Chloe and Jamie O’Herlihy both liked playing with dolls as children and while Jamie also liked “playing soccer and climbing trees”, Chloe said she “didn’t really fit in with the other boys”.
Jamie came out as bisexual at age 14 “because I wasn’t sure about gender yet”, and subsequently as gay, she told RTÉ’s Ryan Tubridy in a radio interview yesterday.
However she missed the dressing-up part of her childhood, her mum’s high heels and dresses, because that was “a major playtime thing that we did” and so she “started back into it in drag form” at age 15 or 16 performing in different gay bars in Cork, which she said “reawakened my love of being utterly feminine and presenting as a woman”.
“It was amazing. I would wear make-up anyway and take care of myself presenting as male, but when you put on your long blonde wig and your make-up and you are wearing clothes that actually feel comfortable and fit your body and look nice — you look in the mirror and you think ‘God I am really confident right now and I really like the way I look’... it’s an amazing feeling and I didn’t want it to end.”
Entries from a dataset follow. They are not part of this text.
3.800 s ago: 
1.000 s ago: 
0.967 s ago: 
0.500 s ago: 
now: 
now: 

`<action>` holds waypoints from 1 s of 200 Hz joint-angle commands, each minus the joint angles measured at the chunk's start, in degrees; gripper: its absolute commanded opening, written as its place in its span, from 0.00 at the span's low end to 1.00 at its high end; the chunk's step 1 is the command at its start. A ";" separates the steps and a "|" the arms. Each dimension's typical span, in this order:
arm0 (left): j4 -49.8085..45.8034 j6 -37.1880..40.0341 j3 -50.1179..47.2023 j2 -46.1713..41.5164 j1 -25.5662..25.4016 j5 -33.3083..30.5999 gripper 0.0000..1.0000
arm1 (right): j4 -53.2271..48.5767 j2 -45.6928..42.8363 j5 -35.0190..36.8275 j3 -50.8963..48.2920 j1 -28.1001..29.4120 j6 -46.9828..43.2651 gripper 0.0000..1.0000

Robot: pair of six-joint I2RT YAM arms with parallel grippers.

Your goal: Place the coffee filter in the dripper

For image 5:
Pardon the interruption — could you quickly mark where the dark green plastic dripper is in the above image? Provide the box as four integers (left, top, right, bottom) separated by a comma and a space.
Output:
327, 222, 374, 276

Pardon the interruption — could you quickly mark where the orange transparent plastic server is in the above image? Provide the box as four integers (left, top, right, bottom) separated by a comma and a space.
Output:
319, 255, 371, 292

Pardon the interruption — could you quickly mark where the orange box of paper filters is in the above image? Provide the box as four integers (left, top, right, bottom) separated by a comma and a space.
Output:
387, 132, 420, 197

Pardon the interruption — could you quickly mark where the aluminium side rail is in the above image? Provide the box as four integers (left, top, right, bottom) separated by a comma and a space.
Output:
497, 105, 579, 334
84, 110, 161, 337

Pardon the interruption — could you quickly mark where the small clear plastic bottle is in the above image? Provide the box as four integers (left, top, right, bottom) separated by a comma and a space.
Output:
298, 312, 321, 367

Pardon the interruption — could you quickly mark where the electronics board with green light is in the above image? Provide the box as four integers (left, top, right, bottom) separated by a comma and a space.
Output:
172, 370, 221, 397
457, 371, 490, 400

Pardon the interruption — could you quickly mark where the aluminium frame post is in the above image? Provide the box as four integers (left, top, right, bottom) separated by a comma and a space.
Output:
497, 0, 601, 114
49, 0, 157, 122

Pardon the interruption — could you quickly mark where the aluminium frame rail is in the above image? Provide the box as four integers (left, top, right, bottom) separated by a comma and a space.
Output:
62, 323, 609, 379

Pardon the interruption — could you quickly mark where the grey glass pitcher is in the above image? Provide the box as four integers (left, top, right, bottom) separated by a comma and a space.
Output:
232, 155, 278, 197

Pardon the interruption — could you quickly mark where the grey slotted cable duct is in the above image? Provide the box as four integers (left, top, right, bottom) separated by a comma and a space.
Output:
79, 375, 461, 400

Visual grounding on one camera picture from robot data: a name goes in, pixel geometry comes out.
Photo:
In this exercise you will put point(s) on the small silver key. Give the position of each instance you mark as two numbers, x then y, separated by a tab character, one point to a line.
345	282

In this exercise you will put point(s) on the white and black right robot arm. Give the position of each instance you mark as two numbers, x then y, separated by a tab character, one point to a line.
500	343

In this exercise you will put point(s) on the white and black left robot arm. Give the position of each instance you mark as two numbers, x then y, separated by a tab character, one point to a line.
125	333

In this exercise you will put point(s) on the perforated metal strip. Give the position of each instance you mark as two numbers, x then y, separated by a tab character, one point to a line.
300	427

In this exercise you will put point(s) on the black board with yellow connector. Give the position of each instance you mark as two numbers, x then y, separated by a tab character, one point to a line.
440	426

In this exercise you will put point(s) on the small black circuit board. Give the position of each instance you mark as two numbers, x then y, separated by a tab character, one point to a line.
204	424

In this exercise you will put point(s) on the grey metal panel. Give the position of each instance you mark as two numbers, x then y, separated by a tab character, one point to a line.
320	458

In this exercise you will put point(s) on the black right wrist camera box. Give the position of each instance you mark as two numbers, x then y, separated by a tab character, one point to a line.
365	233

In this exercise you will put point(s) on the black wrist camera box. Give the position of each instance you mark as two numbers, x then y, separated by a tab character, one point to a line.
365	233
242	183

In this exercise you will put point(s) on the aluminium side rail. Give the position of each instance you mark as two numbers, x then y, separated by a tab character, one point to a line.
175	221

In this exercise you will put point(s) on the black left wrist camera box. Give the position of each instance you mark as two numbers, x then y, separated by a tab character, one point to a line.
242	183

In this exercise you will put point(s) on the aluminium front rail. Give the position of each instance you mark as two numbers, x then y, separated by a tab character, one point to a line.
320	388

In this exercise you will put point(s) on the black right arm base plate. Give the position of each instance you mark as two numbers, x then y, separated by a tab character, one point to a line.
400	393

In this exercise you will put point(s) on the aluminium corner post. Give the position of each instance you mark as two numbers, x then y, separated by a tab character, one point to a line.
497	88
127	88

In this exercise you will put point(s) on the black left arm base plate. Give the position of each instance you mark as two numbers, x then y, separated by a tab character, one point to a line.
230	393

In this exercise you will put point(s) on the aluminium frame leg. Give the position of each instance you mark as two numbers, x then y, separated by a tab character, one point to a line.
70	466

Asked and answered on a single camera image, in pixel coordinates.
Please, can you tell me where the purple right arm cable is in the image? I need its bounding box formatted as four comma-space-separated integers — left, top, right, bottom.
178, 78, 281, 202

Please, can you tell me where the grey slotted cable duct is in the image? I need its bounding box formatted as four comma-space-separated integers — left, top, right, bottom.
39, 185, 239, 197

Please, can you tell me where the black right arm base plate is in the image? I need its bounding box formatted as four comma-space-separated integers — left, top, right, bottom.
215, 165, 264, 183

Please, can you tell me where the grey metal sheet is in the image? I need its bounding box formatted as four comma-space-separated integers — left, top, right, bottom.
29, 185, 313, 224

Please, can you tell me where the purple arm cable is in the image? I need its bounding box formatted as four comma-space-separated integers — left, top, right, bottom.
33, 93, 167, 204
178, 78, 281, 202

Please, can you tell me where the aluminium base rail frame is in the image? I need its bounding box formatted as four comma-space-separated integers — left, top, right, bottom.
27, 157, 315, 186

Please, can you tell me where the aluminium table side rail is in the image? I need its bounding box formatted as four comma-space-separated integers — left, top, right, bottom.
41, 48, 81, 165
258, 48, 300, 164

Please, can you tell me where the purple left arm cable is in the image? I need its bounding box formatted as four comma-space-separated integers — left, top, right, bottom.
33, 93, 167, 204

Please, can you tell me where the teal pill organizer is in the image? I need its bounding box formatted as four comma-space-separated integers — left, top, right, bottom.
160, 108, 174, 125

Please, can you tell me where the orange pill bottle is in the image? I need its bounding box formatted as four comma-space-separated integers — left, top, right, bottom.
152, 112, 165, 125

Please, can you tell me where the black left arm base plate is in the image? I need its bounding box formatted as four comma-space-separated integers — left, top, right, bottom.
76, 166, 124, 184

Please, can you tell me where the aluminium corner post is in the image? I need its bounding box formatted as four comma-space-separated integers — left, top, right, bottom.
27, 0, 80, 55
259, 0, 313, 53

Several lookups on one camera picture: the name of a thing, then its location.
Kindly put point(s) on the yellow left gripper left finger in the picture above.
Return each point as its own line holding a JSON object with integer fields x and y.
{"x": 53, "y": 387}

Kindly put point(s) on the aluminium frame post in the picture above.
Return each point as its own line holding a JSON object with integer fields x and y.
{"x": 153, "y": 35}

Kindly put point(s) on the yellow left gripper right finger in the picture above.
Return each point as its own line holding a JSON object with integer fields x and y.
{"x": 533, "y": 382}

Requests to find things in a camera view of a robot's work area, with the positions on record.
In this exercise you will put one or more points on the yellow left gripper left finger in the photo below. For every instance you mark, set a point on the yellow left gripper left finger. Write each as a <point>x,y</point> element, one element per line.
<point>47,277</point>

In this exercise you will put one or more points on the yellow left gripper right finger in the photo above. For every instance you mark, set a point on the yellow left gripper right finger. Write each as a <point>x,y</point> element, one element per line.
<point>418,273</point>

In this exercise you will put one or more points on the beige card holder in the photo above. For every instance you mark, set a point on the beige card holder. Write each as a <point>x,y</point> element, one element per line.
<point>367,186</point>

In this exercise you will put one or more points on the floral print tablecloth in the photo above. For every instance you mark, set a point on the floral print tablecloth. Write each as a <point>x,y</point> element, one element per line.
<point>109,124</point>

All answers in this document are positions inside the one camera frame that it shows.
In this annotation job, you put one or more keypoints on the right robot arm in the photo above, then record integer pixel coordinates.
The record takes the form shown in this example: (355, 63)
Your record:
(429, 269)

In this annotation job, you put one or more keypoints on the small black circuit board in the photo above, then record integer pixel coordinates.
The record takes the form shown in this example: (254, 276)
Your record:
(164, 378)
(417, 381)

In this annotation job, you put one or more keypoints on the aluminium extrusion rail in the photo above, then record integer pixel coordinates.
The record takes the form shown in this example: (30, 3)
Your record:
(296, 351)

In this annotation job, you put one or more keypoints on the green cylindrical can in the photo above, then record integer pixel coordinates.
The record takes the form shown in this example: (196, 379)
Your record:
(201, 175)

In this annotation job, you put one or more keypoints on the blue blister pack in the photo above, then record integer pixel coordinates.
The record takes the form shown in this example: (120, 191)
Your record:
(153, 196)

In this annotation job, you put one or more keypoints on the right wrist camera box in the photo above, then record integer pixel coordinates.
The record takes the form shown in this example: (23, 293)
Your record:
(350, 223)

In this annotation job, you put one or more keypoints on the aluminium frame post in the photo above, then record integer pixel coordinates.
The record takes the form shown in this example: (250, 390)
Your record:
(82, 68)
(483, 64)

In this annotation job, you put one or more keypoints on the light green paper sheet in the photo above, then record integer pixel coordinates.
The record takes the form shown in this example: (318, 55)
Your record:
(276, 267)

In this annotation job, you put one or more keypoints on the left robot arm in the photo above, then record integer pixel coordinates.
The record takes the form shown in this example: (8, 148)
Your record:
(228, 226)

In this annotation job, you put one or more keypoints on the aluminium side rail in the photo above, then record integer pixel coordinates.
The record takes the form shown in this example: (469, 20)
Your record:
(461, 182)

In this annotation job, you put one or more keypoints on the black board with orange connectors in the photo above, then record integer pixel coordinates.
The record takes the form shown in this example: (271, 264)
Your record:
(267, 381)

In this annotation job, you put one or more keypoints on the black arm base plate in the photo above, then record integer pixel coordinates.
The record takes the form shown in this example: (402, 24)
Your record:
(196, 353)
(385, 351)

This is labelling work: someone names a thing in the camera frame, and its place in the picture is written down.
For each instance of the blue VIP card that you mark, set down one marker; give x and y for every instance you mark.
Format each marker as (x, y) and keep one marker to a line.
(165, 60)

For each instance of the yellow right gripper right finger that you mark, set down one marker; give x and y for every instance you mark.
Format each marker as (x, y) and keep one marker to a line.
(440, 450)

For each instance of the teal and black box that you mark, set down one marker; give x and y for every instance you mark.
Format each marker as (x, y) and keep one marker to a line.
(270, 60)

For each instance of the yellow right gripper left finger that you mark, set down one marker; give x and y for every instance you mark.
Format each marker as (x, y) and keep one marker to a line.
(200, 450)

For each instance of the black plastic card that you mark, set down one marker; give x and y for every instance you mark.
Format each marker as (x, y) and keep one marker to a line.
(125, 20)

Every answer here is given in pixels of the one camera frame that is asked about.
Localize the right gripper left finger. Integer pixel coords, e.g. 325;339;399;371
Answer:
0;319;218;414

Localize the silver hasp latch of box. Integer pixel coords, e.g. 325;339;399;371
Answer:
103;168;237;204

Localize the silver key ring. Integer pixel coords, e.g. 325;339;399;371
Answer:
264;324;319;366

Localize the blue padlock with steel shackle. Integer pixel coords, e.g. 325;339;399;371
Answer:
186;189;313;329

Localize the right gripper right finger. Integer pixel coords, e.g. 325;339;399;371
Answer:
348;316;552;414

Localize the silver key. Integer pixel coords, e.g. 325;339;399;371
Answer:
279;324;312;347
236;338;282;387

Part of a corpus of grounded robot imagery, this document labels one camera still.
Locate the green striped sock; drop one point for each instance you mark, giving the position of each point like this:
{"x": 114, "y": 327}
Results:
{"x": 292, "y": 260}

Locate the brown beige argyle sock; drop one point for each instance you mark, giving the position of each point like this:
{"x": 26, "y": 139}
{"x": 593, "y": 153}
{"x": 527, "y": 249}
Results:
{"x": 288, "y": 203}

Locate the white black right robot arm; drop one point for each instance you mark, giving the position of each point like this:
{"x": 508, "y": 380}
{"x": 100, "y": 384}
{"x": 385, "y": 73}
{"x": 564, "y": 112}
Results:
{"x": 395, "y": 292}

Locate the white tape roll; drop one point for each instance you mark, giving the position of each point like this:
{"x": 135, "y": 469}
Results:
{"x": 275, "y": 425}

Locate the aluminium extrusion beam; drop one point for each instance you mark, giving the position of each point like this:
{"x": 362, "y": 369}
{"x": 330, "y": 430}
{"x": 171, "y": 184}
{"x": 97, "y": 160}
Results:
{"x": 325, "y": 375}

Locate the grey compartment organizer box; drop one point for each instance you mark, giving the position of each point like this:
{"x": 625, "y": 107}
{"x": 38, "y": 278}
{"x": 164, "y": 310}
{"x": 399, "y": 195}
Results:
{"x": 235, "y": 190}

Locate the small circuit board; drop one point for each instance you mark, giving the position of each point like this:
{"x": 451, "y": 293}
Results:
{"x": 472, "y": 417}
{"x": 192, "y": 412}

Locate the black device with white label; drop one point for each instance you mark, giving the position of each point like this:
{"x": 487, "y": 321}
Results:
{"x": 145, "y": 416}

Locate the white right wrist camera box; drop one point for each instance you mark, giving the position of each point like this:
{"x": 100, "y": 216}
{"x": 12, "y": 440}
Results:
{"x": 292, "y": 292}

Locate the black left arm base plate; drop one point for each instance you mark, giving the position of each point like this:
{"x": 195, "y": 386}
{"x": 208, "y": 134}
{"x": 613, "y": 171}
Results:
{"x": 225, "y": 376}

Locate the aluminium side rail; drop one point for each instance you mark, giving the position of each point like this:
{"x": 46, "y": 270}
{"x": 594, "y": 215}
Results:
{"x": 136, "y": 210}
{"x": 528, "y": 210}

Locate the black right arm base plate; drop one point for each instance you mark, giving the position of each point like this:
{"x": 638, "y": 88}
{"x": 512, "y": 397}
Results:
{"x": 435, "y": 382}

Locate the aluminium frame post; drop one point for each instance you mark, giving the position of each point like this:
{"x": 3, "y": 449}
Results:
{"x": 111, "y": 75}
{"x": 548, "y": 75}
Jamie, 23, said she did experience bullying while growing up but dealt with it by standing up to the bullies. Chloe said she had a really close network of female friends and felt protected from the boys in her class.
Responding to questions as to why they had both decided to come out at the same time last November, by way of video on social media, the girls said they didn’t want to have to engage in explanations every time they walked down the street and they also wanted to raise awareness about being transgender. “It was intimidating at first and now I feel it’s liberating,” said Jamie.
Jamie is now in a relationship with Harry, who is also transgender and was assigned a female identity at birth, but is now almost finished his transition to male.
The two met at a training programme organised by Transgender Equality Network Ireland and Jamie said she ended up “falling head over heels in love”.
Both girls have been approached by heterosexual males in nightclubs and Chloe said she tells them she’s transgender.
“I think some guys seem to have a fantasy about us, but at the same time my life isn’t a fantasy. I’m living my life the way I am, I’m not somebody’s fantasy.”
Jamie said they are “openly transgender” and that it was”really very hard to date as transgender” because often male interest was a result of curiosity or confused males “using you as a stepping stone to figure out their sexuality”. Both girls are planning to undergo hormone replacement therapy at Loughlinstown Hospital in Dublin as part of the transitioning process.
“We’ve been so unhappy dragging around these bodies that we don’t believe are ours, so we’ll do anything to make sure we are comfortable in our own skin and have happy peaceful lives,” said Jamie.
The girls, from Cork City, are due to make an appearance today on ITV’s This Morning with Phillip Schofield and Holly Willoughby.